• _WORK REQUIRED_
Each line below that contains the word "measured" must be copied.
++++++
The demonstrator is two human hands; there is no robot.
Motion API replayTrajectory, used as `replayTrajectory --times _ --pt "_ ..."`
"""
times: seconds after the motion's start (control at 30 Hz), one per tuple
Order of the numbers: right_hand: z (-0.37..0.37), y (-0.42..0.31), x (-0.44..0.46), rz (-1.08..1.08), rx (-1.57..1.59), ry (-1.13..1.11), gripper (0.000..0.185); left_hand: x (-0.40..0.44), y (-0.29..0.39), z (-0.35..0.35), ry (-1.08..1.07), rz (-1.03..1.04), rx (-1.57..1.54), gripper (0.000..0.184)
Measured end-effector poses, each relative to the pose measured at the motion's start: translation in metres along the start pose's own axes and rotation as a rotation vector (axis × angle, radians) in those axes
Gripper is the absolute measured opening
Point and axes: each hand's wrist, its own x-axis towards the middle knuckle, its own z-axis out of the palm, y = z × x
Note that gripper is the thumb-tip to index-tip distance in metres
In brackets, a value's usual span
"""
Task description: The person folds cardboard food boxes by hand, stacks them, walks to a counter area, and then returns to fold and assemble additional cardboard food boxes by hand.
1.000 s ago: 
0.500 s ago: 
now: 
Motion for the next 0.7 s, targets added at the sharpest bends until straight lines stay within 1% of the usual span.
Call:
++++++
• _OUTPUT OF THE EXERCISE_
Measured end-effector poses, each relative to the pose measured at the motion's start: translation in metres along the start pose's own axes and rotation as a rotation vector (axis × angle, radians) in those axes
Gripper is the absolute measured opening

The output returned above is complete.